## [WHAT TO DO]
An exact copy of the records is required, minus the pictures they hold.

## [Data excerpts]
==*==
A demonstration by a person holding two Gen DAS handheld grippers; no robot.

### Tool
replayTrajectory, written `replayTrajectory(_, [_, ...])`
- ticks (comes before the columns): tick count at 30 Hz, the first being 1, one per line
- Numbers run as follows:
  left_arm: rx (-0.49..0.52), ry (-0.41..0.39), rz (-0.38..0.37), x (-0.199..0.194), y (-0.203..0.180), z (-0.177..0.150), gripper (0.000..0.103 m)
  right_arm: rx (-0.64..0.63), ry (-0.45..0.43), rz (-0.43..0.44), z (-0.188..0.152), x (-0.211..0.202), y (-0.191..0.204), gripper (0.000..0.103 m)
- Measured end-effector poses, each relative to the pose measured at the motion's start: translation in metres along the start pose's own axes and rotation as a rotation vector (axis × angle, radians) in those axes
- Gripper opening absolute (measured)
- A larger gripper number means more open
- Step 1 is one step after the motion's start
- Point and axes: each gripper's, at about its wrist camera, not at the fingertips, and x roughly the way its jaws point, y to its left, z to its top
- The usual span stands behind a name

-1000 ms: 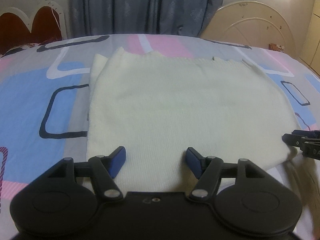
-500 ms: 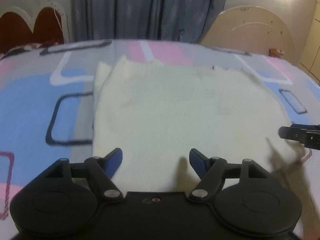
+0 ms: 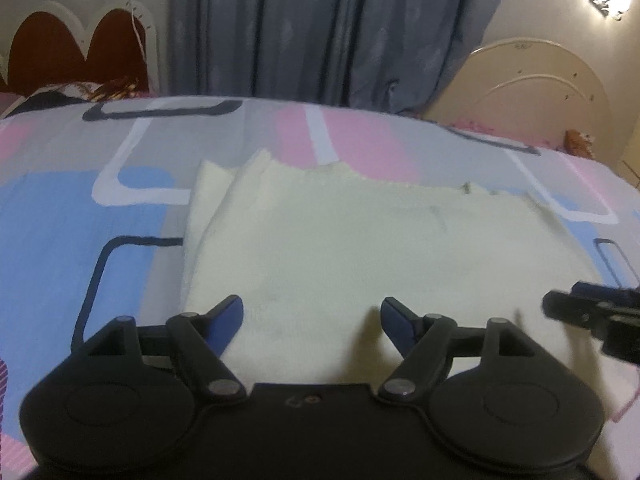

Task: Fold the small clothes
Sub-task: 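Smooth the folded sweater flat with both grippers open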

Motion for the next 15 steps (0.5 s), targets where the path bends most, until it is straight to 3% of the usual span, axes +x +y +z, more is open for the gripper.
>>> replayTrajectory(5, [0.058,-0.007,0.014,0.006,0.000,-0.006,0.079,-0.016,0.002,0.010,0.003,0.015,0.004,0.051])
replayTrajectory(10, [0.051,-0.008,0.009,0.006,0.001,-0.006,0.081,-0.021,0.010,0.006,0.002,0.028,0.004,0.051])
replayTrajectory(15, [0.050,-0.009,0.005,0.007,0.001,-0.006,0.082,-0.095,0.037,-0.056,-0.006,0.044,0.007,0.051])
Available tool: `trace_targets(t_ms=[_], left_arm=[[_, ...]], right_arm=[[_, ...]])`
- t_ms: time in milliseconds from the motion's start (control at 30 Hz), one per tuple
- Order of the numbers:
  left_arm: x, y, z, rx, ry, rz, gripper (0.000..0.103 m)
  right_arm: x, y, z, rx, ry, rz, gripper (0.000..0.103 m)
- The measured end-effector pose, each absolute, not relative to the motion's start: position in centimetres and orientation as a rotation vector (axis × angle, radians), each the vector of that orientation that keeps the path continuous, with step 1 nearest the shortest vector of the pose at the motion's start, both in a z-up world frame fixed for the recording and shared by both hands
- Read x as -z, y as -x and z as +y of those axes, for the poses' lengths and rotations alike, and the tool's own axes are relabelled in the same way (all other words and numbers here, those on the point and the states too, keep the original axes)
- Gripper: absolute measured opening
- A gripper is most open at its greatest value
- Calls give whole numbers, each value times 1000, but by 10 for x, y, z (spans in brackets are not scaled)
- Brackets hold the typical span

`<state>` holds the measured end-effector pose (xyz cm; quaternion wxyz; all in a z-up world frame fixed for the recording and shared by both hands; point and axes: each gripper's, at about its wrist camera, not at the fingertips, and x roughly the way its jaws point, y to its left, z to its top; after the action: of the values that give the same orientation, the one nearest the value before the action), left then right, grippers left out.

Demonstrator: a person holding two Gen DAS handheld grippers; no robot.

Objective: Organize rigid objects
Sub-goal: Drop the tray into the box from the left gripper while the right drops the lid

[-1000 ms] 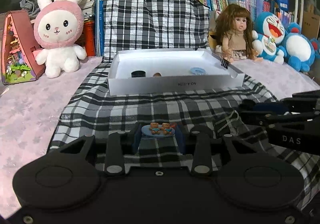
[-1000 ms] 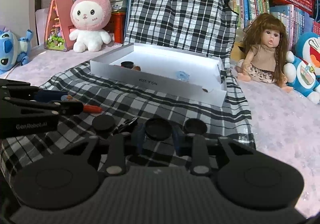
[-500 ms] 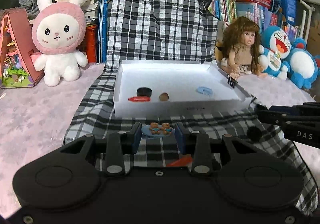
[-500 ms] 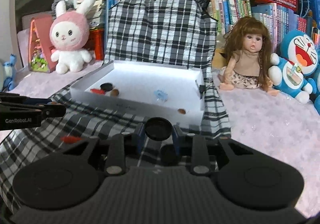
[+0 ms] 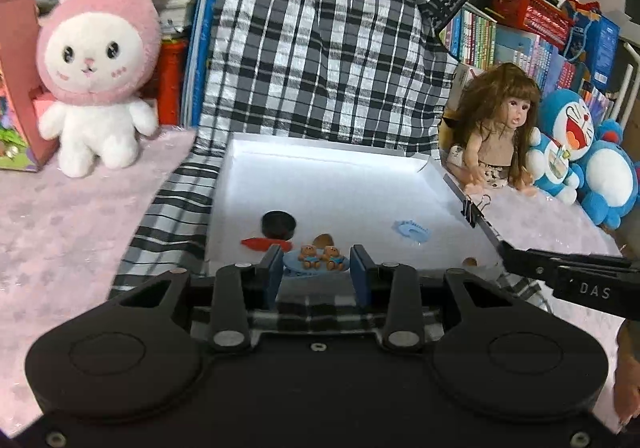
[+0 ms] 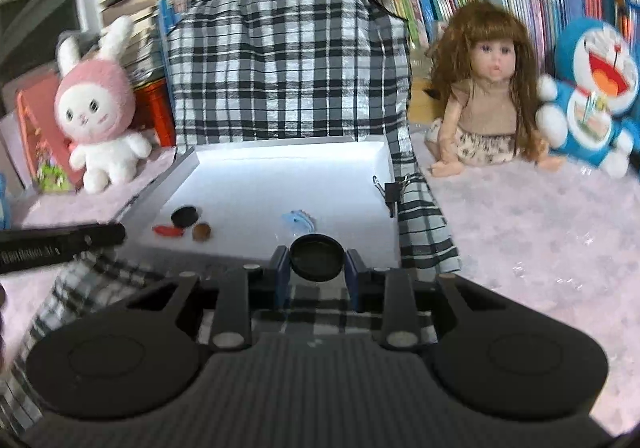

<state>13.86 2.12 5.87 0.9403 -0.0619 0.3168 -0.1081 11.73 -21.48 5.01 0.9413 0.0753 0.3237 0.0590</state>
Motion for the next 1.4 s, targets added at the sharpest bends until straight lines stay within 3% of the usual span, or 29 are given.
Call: trace_targets(t_ms=[633, 1400], left_arm=[[-34, -247, 8, 197, 210, 824, 35], [-8, -264, 3, 146, 134, 828, 35]], right_arm=[[-28, -198, -213, -53, -233, 830, 35], [-8, -221, -208, -28, -233, 889, 35]])
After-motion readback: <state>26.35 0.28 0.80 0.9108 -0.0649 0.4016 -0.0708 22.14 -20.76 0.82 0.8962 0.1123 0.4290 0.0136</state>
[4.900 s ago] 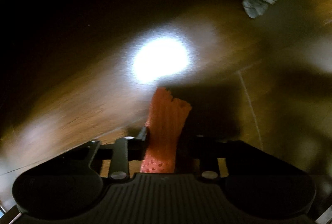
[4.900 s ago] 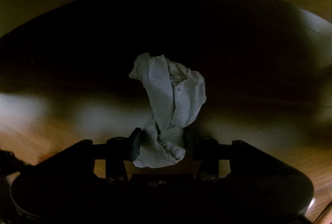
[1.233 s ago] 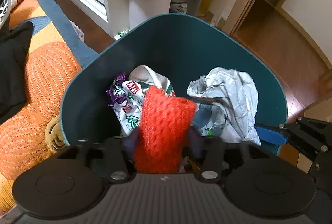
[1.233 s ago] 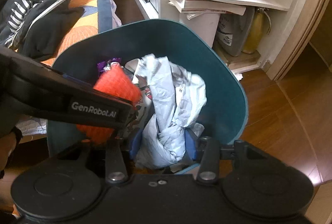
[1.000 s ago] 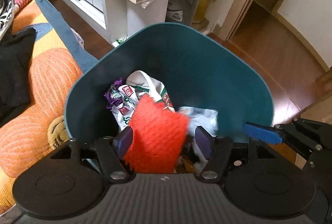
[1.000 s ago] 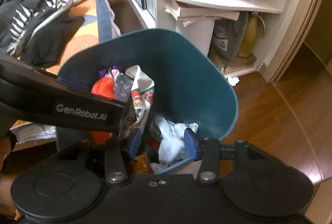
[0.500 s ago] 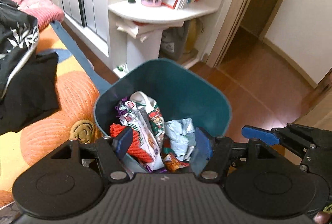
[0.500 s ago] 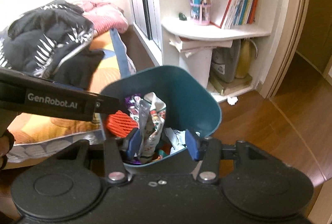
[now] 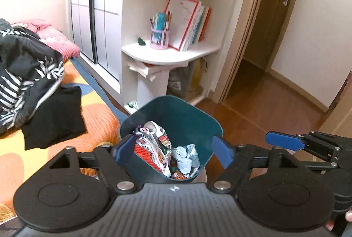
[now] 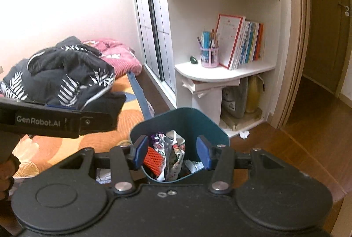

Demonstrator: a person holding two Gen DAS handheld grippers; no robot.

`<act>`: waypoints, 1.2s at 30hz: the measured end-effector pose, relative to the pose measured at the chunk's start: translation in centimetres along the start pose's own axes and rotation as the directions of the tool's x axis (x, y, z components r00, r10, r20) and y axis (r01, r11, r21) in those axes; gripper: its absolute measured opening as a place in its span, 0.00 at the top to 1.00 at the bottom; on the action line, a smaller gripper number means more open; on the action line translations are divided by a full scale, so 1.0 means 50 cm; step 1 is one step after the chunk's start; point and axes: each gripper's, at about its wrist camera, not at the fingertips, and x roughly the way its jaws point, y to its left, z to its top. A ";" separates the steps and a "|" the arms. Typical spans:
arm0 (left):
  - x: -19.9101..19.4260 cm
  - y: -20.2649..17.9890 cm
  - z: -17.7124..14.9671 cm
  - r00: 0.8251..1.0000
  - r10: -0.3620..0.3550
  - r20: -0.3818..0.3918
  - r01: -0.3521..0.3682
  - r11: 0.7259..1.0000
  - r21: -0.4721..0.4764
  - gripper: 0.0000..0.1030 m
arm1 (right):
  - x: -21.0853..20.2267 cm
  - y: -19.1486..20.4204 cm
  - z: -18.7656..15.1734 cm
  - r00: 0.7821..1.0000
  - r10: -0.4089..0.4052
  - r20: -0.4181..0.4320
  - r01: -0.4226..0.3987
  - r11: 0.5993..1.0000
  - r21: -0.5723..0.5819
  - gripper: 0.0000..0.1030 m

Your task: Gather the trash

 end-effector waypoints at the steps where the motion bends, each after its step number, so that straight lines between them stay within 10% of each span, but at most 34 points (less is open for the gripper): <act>1: -0.011 0.001 -0.004 1.000 0.001 0.012 -0.001 1.000 -0.006 0.20 | -0.008 0.004 -0.001 1.000 -0.001 0.010 0.001 1.000 -0.002 0.52; 9: -0.082 0.028 -0.035 0.998 0.001 0.062 0.004 0.997 -0.077 0.00 | -0.051 0.022 -0.026 0.998 0.016 0.057 -0.018 0.999 0.028 0.51; 36: -0.134 0.039 -0.145 0.998 0.057 0.034 -0.053 0.994 -0.093 0.00 | -0.092 0.050 -0.059 0.998 0.039 0.044 -0.042 0.996 0.075 0.50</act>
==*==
## [YOUR RESPONSE]
A demonstration by a person holding two Gen DAS handheld grippers; no robot.

### Tool
replayTrajectory, written `replayTrajectory(_, [_, ...])`
- ticks (comes before the columns): tick count at 30 Hz, the first being 1, one per line
- Numbers run as follows:
  left_arm: rx (-0.49..0.52), ry (-0.41..0.39), rz (-0.38..0.37), x (-0.199..0.194), y (-0.203..0.180), z (-0.177..0.150), gripper (0.000..0.103 m)
  right_arm: rx (-0.64..0.63), ry (-0.45..0.43), rz (-0.43..0.44), z (-0.188..0.152), x (-0.211..0.202), y (-0.191..0.204), gripper (0.000..0.103 m)
- Measured end-effector poses, each relative to the pose measured at the motion's start: translation in metres along the start pose's own axes and rotation as a rotation vector (axis × angle, radians) in those axes
- Gripper opening absolute (measured)
- A larger gripper number means more open
- Step 1 is one step after the motion's start
- Point and axes: each gripper's, at about its wrist camera, not at the fingertips, and x roughly the way its jaws point, y to its left, z to its top
- The usual span stands behind a name

-1000 ms: 
-500 ms: 
+0 ms: 

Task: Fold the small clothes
Sub-task: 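Smooth the folded sweater flat with both grippers open
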
Motion for the next 15 steps (0.5 s), targets where the path bends most, until it is straight to 3% of the usual span, axes +x +y +z, more is open for the gripper.
>>> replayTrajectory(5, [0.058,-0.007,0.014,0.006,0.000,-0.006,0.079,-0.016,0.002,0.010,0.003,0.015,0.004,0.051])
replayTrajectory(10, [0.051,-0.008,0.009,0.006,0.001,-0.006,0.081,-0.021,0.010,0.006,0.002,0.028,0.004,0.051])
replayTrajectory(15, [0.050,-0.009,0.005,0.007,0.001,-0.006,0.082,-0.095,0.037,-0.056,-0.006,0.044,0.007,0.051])
Available tool: `trace_targets(t_ms=[_], left_arm=[[_, ...]], right_arm=[[_, ...]])`
- t_ms: time in milliseconds from the motion's start (control at 30 Hz), one per tuple
- Order of the numbers:
  left_arm: x, y, z, rx, ry, rz, gripper (0.000..0.103 m)
  right_arm: x, y, z, rx, ry, rz, gripper (0.000..0.103 m)
- The measured end-effector pose, each absolute, not relative to the motion's start: position in centimetres and orientation as a rotation vector (axis × angle, radians), each the vector of that orientation that keeps the path continuous, with step 1 nearest the shortest vector of the pose at the motion's start, both in a z-up world frame fixed for the recording and shared by both hands
- Read x as -z, y as -x and z as +y of those axes, for the poses' lengths and rotations alike, and the tool's own axes are relabelled in the same way (all other words and numbers here, those on the point and the states too, keep the original axes)
- Gripper: absolute measured opening
- A gripper is most open at its greatest value
- Calls give whole numbers, each value times 1000, but by 10 for x, y, z (spans in brackets are not scaled)
- Brackets hold the typical span

`<state>` holds the measured end-effector pose (xyz cm; quaternion wxyz; all in a z-up world frame fixed for the recording and shared by both hands; point and axes: each gripper's, at about its wrist camera, not at the fingertips, and x roughly the way its jaws point, y to its left, z to its top; after the action: of the values that give the same orientation, the one nearest the value before the action), left then right, grippers left out.

Demonstrator: a person holding two Gen DAS handheld grippers; no robot.

Objective: Organize rigid objects
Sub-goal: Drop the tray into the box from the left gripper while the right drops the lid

[-1000 ms] 
[-1000 ms] 
[-500 ms] 
[-500 ms] 
[+0 ms] 
[+0 ms] 

<state>13.86 2.12 5.87 0.9403 -0.0619 0.3168 -0.1081 11.73 -21.48 5.01 0.9413 0.0753 0.3237 0.0590</state>
Motion for the next 1.4 s, targets added at the sharpest bends until straight lines stay within 3% of the usual span, or 29 are given.
Call: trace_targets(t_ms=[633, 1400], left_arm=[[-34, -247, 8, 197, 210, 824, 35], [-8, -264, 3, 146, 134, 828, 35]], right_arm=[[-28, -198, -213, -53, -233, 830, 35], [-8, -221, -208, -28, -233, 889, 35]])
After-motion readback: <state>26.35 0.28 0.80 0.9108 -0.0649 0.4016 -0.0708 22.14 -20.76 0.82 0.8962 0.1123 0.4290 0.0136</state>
[4.900 s ago] 
[4.900 s ago] 
[1.233 s ago] 
[1.233 s ago] 
[1.000 s ago] 
[1.000 s ago] 
[0.500 s ago] 
[0.500 s ago] 
[now] 
[now] 

Demonstrator: a person holding two Gen DAS handheld grippers; no robot.

`<act>`: waypoints, 1.2s at 30hz: the measured end-effector pose, relative to the pose measured at the chunk's start: translation in centimetres along the start pose's own axes and rotation as the directions of the tool's x axis (x, y, z components r00, r10, r20) and y axis (r01, r11, r21) in those axes; gripper: its absolute measured opening as a place in its span, 0.00 at the top to 1.00 at the bottom; on the action line, a smaller gripper number means more open; on the action line translations are divided by a full scale, so 1.0 means 50 cm; step 1 is one step after the chunk's start; point and axes: each gripper's, at about its wrist camera, not at the fingertips, and x roughly the way its jaws point, y to its left, z to its top. A ";" separates the steps and a "|" the arms. Typical spans:
arm0 (left):
  - x: -19.9101..19.4260 cm
  - y: -20.2649..17.9890 cm
  - z: -17.7124..14.9671 cm
  - r00: 0.8251..1.0000
  - r10: -0.3620..0.3550
  - r20: -0.3818..0.3918
  - r01: -0.3521..0.3682
  - r11: 0.7259..1.0000
  - r21: -0.4721..0.4764
  - gripper: 0.0000..0.1030 m
arm1 (right):
  - x: -21.0853..20.2267 cm
  - y: -19.1486..20.4204 cm
  - z: -18.7656..15.1734 cm
  - r00: 0.7821..1.0000
  - r10: -0.4089..0.4052
  - r20: -0.4181..0.4320
  - r01: -0.4226..0.3987
  - r11: 0.5993..1.0000
  - r21: -0.5723..0.5819
  - gripper: 0.0000..0.1030 m

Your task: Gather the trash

 end-effector waypoints at the steps where the motion bends, each after its step number, so that straight lines between them stay within 10% of each span, but at most 34 points (less is open for the gripper): <act>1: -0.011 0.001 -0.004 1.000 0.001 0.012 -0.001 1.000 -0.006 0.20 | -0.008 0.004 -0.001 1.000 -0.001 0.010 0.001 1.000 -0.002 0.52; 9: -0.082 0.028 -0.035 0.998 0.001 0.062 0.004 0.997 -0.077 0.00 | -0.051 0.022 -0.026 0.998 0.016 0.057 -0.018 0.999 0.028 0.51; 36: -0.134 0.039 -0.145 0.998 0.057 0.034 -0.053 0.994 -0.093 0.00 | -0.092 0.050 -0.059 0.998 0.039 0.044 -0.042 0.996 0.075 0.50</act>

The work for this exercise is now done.